Another interesting effect caused by Renaissance education was the idea that the
vernacular language was equal to Latin and should be taught at universities side-by-side with the
papacys preferred language. Latin was a difficult language to speak conversationally, but Italian,
German, French and English were spoken by the wider majority. To conduct business with
merchants required a passable knowledge of the vernacular. Literature also became a popular
outlet for language growth. Boccaccios Decameron, Ameto and Ninfale Fiesolano were written
in Italian (75). Other Italian writers such as Pulco, Boiardo and Ariosto convinced their peers to
write in Italian by publishing non-Latin polemics (75).

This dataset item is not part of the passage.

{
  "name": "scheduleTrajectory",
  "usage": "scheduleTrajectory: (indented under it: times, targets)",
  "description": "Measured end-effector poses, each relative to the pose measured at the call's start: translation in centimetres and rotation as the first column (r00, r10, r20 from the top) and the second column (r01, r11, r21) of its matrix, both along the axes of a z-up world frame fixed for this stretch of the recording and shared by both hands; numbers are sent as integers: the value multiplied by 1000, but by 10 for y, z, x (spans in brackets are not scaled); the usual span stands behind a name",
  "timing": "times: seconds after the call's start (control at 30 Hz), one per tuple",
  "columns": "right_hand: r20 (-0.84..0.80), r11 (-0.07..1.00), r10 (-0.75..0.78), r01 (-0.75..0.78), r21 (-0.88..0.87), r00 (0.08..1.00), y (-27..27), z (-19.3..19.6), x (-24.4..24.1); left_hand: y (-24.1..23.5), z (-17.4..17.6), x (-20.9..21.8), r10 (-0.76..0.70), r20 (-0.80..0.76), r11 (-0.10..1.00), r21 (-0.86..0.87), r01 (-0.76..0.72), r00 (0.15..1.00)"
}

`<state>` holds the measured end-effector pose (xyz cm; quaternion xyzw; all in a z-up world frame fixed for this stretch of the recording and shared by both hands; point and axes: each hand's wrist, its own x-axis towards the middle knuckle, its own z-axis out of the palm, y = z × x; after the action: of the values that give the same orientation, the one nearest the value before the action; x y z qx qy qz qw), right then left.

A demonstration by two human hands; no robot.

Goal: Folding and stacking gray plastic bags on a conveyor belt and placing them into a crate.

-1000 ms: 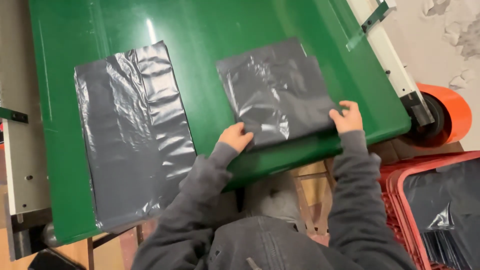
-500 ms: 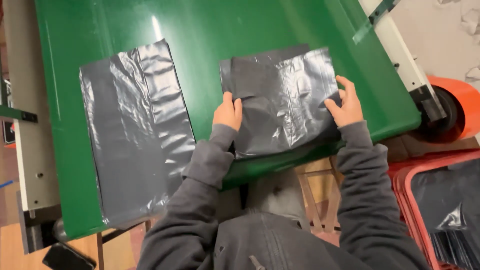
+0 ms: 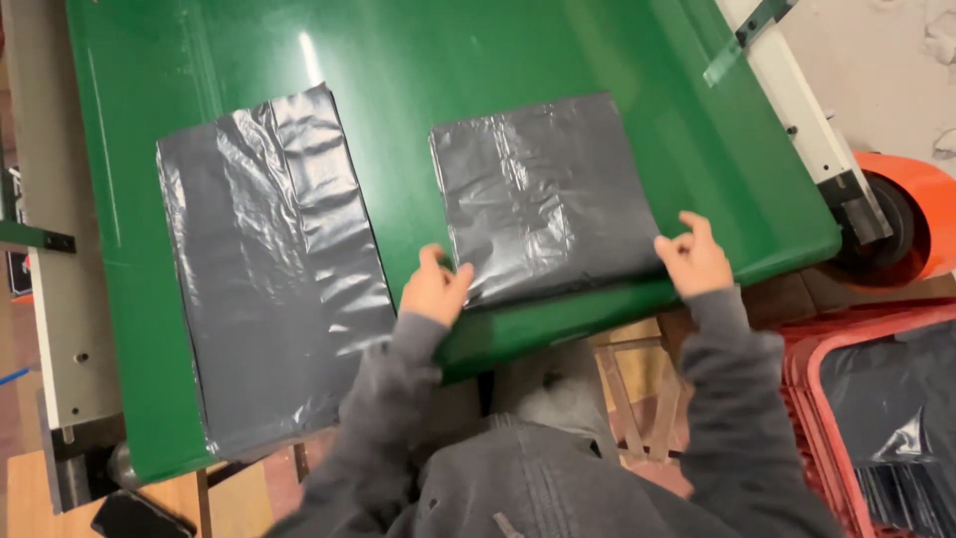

As the Renaissance progressed, the concepts of empiricism and scientific inquiry took on
greater importance. Questioning and inquiry had their roots in the works of St. Thomas Aquinas
and other medieval scholars. The Renaissance encouraged greater questioning of authority, as
Renaissance scholars expanded on medieval thought by changing their focus towards a
humanistic approach. Questioning and inquiry focused more on the acquisition of earthly

knowledge than the education provided by the Church. Scientific education exploded in the 16th
century, which ironically occurred during the midst of the confessional atmosphere of hatred,
suspicion and distrust, at a time when scientists theories were assailed as heretical and their
methods denounced as devilish art (91). The confessional atmosphere applied to both
Protestantism and Catholicism, but Protestants were slightly more willing to accept some
scientific inquiry if the results would poke the Catholic Church in the eye. Catholic thought was
extremely dangerous to aspiring scientists. Nicolaus Copernicus was fortunate to survive after
proposing his heliocentric theory, while a Dominican monk, Giordano Burdo, was burned at the
stake for proposing the same concept (92). Galileo was forced to confess that his findings,
which elaborated on Copernican theory, were witchcraft despite the fact they were scientifically
accurate.
However, by the 1620s, more scientists challenged Catholic dogma successfully. Francis
Bacon was free to speak against the Church since he was not in a Catholic-affiliated country, and
significantly expanded the scientific literature with the Novum Organum. Rene Descartes became
a father of mathematics and philosophy after writing the Discourse upon Method in 1637. In the
late 17th century, Isaac Newton published the Principia, which cemented the scientific theory and
mathematical processes as central to human thought and a method to figuring out the nature of
the universe. By the end of the 17th century, humanistic thought reigned throughout Europe.
However, universities surprisingly stagnated in terms of scientific thought and focused their
energies on literature, politics and the arts, where they felt more comfortable due to the fact that
those subjects were within the bounds of the ancient trivium.